### WORK REQUEST:
Return each line of the listing that contains the string "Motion".

### DATA FOR THIS TASK:
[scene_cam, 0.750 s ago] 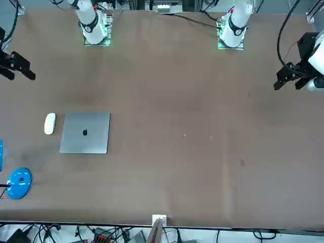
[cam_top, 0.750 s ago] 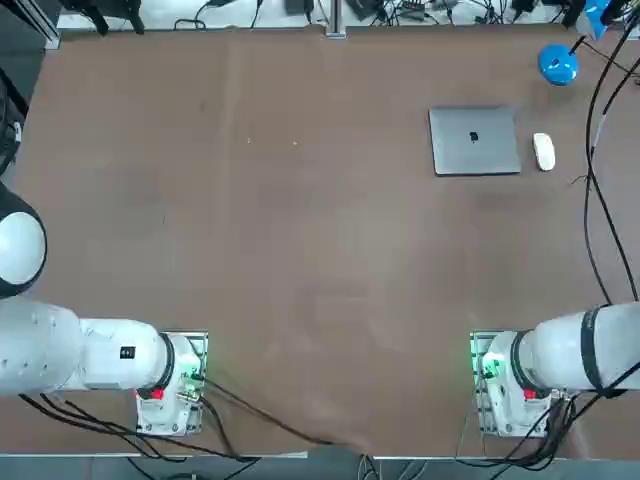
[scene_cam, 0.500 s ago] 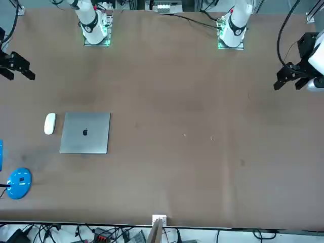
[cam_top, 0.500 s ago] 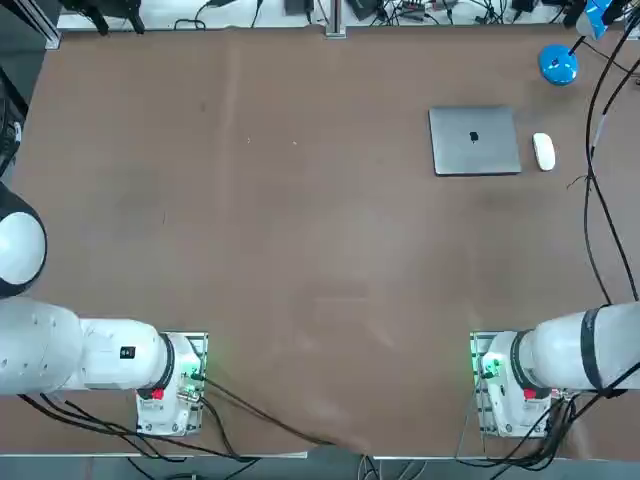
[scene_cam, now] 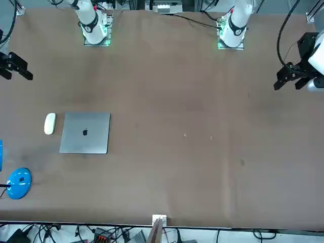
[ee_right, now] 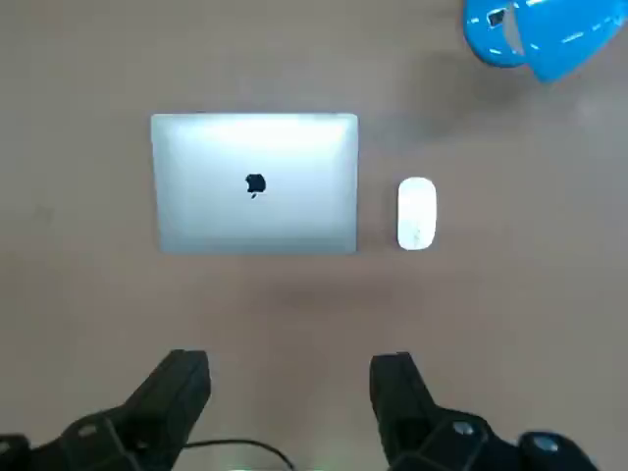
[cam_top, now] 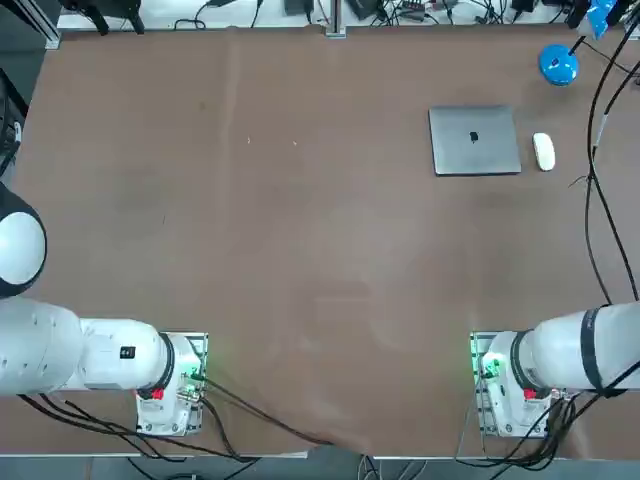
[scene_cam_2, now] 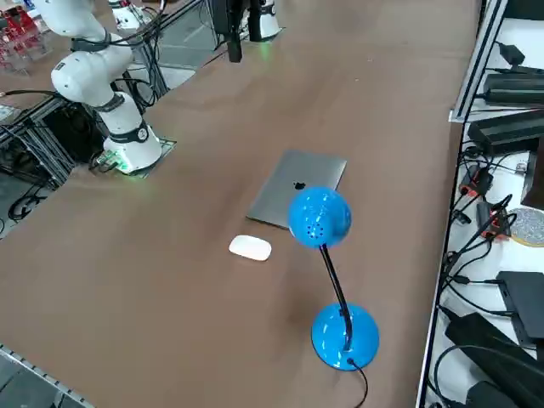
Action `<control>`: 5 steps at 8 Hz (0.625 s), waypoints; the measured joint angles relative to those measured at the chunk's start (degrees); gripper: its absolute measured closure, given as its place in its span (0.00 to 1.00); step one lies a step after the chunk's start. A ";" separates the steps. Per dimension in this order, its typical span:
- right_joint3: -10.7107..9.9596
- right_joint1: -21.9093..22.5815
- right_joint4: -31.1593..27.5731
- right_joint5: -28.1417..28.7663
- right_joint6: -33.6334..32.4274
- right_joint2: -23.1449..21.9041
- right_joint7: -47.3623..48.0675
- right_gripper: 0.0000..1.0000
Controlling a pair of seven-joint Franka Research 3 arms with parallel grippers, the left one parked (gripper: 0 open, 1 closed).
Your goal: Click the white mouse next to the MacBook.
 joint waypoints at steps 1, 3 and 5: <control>-0.13 -1.04 -0.48 -0.02 0.49 0.63 0.00 0.00; -0.30 -3.82 -2.93 -0.02 4.72 2.52 -1.05 0.01; -0.36 -6.40 -8.38 -0.02 12.50 3.80 -2.16 0.09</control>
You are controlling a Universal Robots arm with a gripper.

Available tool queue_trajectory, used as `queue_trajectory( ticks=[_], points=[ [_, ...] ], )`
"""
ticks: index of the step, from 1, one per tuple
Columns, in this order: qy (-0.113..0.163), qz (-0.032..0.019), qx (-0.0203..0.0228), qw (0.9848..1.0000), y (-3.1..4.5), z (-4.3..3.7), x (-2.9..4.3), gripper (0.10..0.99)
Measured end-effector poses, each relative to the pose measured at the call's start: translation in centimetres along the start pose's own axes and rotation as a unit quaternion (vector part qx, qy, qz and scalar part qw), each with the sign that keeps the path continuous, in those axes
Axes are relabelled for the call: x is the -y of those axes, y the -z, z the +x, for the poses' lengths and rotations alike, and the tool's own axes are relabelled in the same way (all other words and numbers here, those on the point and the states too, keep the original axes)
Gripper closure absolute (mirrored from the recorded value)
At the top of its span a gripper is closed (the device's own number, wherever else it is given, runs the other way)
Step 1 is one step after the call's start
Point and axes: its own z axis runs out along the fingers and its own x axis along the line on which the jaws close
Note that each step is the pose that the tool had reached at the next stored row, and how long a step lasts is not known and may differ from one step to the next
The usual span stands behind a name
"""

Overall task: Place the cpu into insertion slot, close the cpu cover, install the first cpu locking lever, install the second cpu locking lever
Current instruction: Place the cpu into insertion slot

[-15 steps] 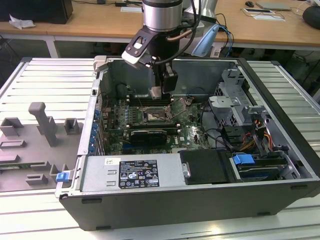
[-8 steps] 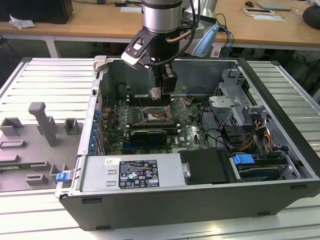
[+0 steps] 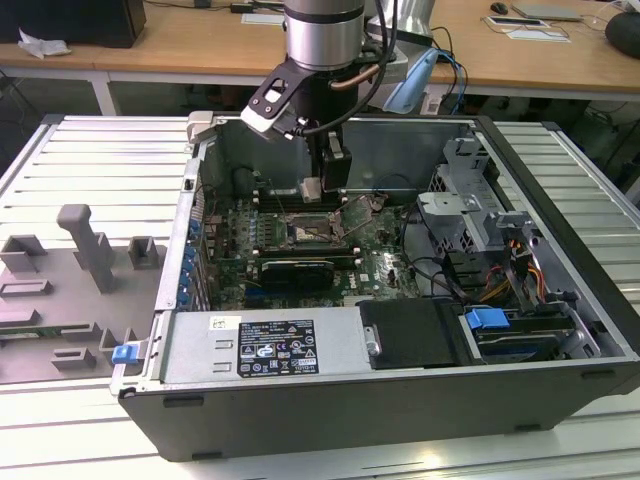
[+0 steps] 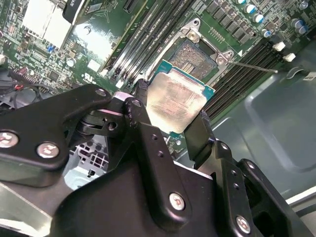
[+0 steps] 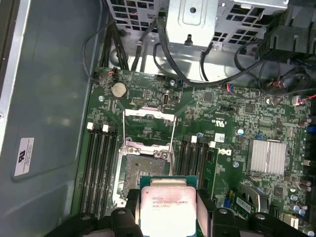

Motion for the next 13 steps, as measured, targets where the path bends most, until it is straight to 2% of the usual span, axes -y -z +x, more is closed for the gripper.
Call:
queue_trajectory(
  ticks=[13],
  points=[
    [-0.031, -0.0004, 0.0025, 0.9995, -0.56, 0.00, 0.05, 0.545]
  ],
)
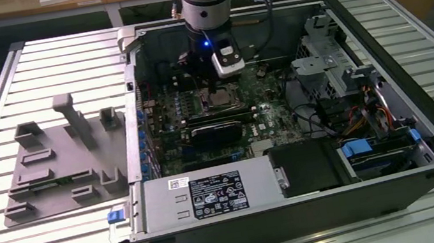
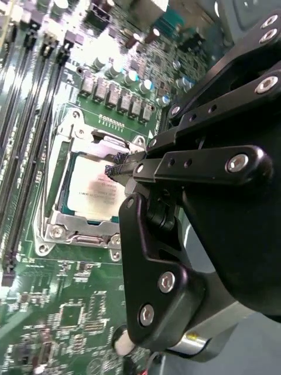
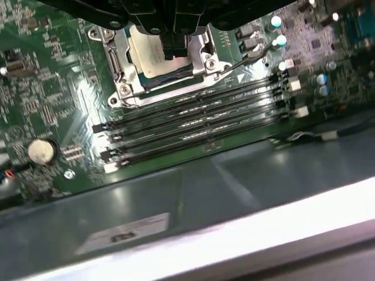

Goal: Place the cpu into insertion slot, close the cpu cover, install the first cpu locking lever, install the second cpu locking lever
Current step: 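Close the cpu cover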

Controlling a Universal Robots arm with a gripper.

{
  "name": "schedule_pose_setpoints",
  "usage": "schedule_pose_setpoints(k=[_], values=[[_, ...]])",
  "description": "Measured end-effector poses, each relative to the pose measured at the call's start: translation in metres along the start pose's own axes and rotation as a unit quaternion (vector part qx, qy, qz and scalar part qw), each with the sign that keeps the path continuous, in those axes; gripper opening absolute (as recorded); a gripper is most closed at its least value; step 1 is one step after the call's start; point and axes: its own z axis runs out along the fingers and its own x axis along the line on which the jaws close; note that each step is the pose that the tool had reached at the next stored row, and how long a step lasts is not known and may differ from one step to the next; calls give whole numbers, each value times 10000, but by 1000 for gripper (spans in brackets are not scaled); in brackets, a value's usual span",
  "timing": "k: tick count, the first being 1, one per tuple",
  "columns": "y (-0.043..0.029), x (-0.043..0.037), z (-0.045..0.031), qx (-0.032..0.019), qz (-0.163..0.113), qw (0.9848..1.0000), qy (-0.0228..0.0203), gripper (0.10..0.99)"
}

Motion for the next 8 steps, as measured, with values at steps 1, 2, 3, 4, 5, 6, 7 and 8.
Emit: schedule_pose_setpoints(k=[1, 2, 3, 4, 5, 6, 7, 8], values=[[0, 0, 1, 0, -99, 10000, 5, 102], [0, 0, 3, 1, -188, 9998, 11, 102], [0, 0, 4, 1, -277, 9996, 16, 102], [0, 0, 5, 2, -368, 9993, 21, 102], [0, 0, 6, 2, -457, 9990, 26, 102], [0, 0, 7, 3, -547, 9985, 31, 102], [-1, 0, 8, 4, -636, 9980, 36, 102], [-1, 0, 8, 4, -723, 9974, 40, 102]])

### RESPONSE BELOW:
Motion for the next 13 steps, as measured, targets where the path bends most, until it is straight to 2% of the usual span, axes -y -z +x, more is closed for the gripper.
Motion for the next 8 steps, as measured, with values at steps 1, 2, 3, 4, 5, 6, 7 and 8.

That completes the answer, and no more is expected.